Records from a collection
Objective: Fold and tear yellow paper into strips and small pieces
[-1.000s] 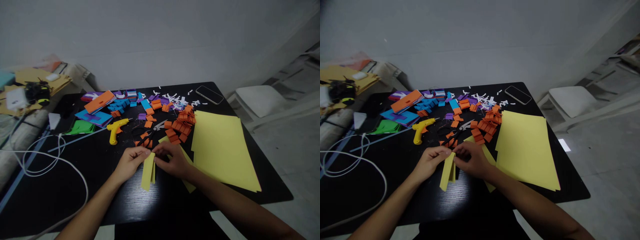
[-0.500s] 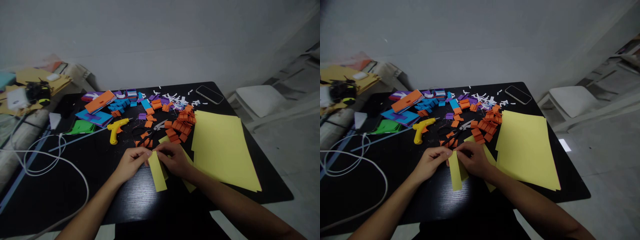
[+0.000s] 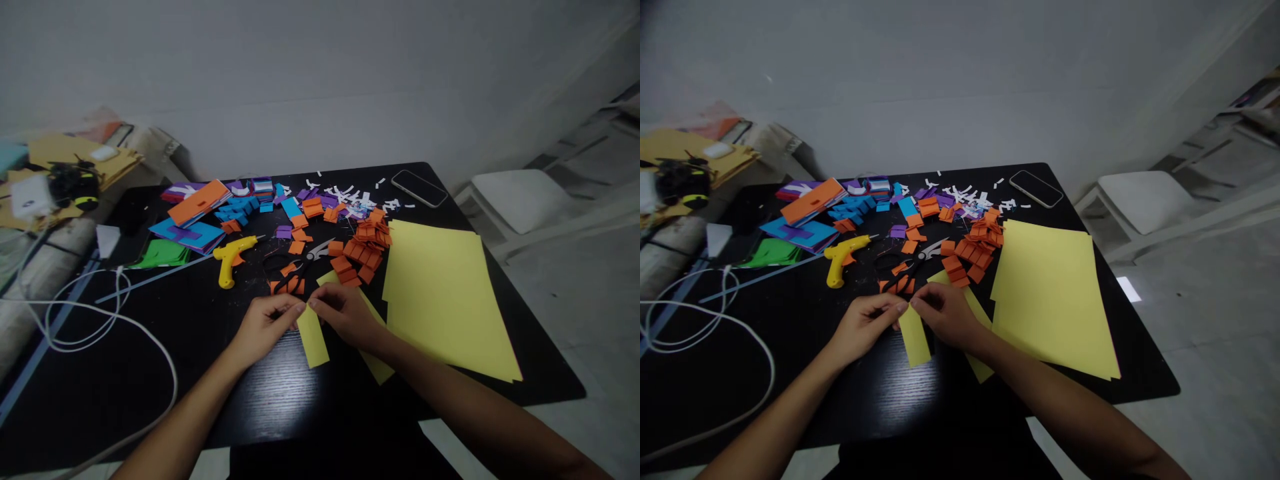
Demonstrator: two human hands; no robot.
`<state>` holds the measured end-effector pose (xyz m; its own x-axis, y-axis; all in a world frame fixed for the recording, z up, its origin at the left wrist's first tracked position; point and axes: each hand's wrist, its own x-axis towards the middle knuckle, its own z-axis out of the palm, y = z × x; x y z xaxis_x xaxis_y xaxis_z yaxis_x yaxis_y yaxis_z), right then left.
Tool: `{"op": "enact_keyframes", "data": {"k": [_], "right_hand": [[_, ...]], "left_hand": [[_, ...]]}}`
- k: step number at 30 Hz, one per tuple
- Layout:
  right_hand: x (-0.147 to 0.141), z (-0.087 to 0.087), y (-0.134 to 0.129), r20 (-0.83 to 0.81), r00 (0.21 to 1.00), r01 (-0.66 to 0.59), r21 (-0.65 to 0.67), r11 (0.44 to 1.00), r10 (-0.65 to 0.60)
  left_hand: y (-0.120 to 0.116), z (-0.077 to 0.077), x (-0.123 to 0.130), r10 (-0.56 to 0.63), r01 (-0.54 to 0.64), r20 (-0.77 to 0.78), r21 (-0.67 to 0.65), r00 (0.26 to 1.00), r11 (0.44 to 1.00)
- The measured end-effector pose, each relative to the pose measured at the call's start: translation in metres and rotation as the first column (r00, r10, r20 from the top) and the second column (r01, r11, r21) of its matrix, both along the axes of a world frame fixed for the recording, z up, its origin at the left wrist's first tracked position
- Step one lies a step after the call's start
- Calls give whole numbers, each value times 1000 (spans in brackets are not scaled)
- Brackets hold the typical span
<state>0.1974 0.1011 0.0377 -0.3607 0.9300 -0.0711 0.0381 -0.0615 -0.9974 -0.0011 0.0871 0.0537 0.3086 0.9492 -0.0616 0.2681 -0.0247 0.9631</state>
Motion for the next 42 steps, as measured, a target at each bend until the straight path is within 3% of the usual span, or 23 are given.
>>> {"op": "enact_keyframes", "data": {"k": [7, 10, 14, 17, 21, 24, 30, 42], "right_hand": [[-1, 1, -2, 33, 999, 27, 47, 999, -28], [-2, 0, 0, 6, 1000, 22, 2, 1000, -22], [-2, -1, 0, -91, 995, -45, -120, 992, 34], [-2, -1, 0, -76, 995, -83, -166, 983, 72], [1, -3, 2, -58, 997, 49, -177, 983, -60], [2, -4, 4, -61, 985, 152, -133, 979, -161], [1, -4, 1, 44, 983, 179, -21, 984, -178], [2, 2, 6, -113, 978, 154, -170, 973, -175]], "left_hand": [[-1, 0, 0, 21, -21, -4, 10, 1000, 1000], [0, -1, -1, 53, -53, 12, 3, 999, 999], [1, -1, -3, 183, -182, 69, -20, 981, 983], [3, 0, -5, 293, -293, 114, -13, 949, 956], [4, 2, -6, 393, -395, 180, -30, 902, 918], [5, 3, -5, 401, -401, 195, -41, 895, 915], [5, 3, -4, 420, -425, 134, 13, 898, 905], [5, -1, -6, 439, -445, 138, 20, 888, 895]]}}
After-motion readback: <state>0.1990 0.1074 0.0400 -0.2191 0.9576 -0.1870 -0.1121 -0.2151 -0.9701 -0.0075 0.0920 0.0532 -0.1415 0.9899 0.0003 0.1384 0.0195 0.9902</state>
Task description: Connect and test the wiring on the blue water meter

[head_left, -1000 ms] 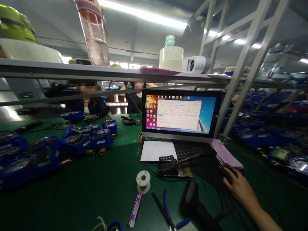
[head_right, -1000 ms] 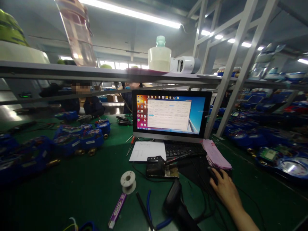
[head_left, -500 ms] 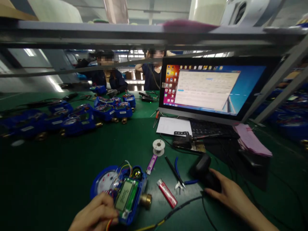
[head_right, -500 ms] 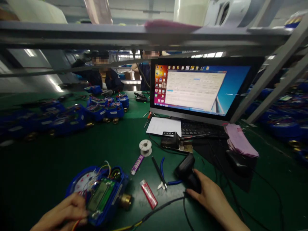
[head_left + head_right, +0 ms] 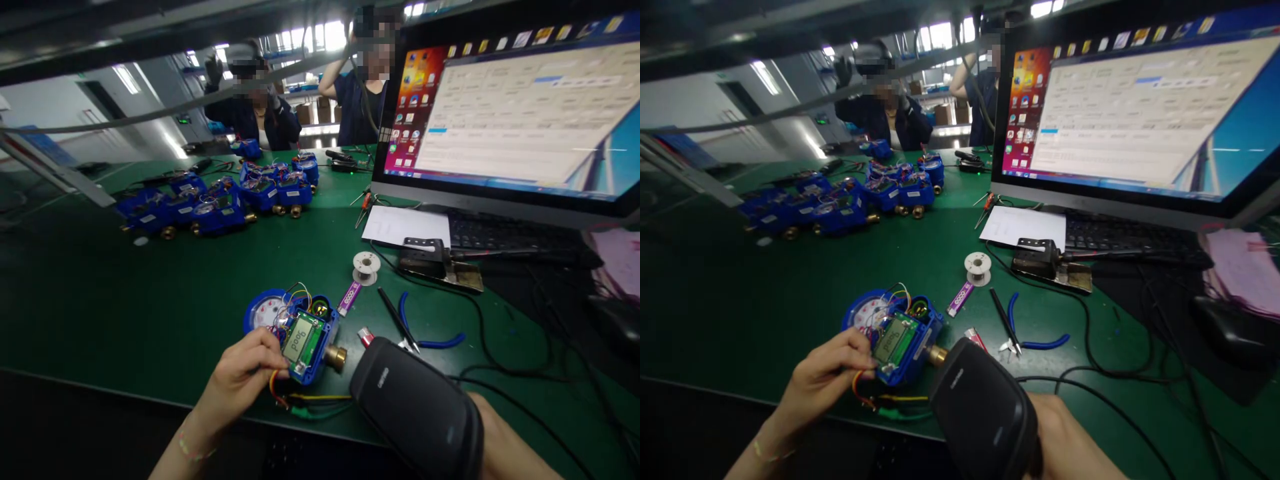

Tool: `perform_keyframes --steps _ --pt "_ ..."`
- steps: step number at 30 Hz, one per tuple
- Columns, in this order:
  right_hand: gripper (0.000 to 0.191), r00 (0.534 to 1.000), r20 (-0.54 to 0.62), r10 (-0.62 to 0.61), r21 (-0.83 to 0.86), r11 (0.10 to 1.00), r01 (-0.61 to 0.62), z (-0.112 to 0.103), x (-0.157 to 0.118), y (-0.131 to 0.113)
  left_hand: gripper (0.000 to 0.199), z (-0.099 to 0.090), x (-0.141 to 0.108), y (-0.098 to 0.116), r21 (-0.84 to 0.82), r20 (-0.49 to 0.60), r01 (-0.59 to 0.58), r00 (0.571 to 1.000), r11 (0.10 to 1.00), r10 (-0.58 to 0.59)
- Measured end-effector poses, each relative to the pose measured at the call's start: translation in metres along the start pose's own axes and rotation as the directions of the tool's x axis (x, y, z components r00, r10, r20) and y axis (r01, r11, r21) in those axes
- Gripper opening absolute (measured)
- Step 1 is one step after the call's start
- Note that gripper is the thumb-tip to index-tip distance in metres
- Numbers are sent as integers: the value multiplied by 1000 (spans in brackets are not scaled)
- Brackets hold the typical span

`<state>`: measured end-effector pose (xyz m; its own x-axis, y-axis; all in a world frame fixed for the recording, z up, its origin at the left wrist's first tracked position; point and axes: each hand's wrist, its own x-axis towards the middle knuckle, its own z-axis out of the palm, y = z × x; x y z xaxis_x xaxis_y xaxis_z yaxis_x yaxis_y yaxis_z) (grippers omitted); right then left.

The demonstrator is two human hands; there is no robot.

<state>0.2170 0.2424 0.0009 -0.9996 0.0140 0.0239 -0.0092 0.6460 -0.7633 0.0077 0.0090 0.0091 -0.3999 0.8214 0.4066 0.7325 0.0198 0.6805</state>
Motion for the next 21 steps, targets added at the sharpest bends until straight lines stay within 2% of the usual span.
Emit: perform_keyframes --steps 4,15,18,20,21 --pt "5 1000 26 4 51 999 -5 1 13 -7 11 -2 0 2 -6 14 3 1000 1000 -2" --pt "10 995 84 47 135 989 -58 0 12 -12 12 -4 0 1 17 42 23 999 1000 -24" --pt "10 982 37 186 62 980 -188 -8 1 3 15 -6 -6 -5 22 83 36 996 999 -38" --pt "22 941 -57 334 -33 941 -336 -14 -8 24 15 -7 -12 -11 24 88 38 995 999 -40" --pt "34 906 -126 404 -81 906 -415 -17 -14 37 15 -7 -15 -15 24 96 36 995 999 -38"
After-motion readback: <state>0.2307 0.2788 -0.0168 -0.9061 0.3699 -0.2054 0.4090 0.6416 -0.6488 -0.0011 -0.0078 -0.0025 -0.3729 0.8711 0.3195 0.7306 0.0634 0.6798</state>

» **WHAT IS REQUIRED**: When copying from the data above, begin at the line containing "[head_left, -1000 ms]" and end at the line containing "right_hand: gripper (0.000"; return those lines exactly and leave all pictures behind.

» **TASK OUTPUT**:
[head_left, -1000 ms] 
[head_right, -1000 ms] 
[head_left, -500 ms] 
[head_right, -500 ms] 
[head_left + head_right, +0 ms] 

Tool: `perform_keyframes --steps _ --pt "_ ..."`
- steps: step number at 30 Hz, one per tuple
- Columns, in this order:
  right_hand: gripper (0.000 to 0.191), r00 (0.534 to 1.000), r20 (-0.54 to 0.62), r10 (-0.62 to 0.61), r21 (-0.83 to 0.86), r11 (0.10 to 1.00), r01 (-0.61 to 0.62), z (-0.112 to 0.103), x (-0.157 to 0.118), y (-0.131 to 0.113)

At this point, the answer is complete.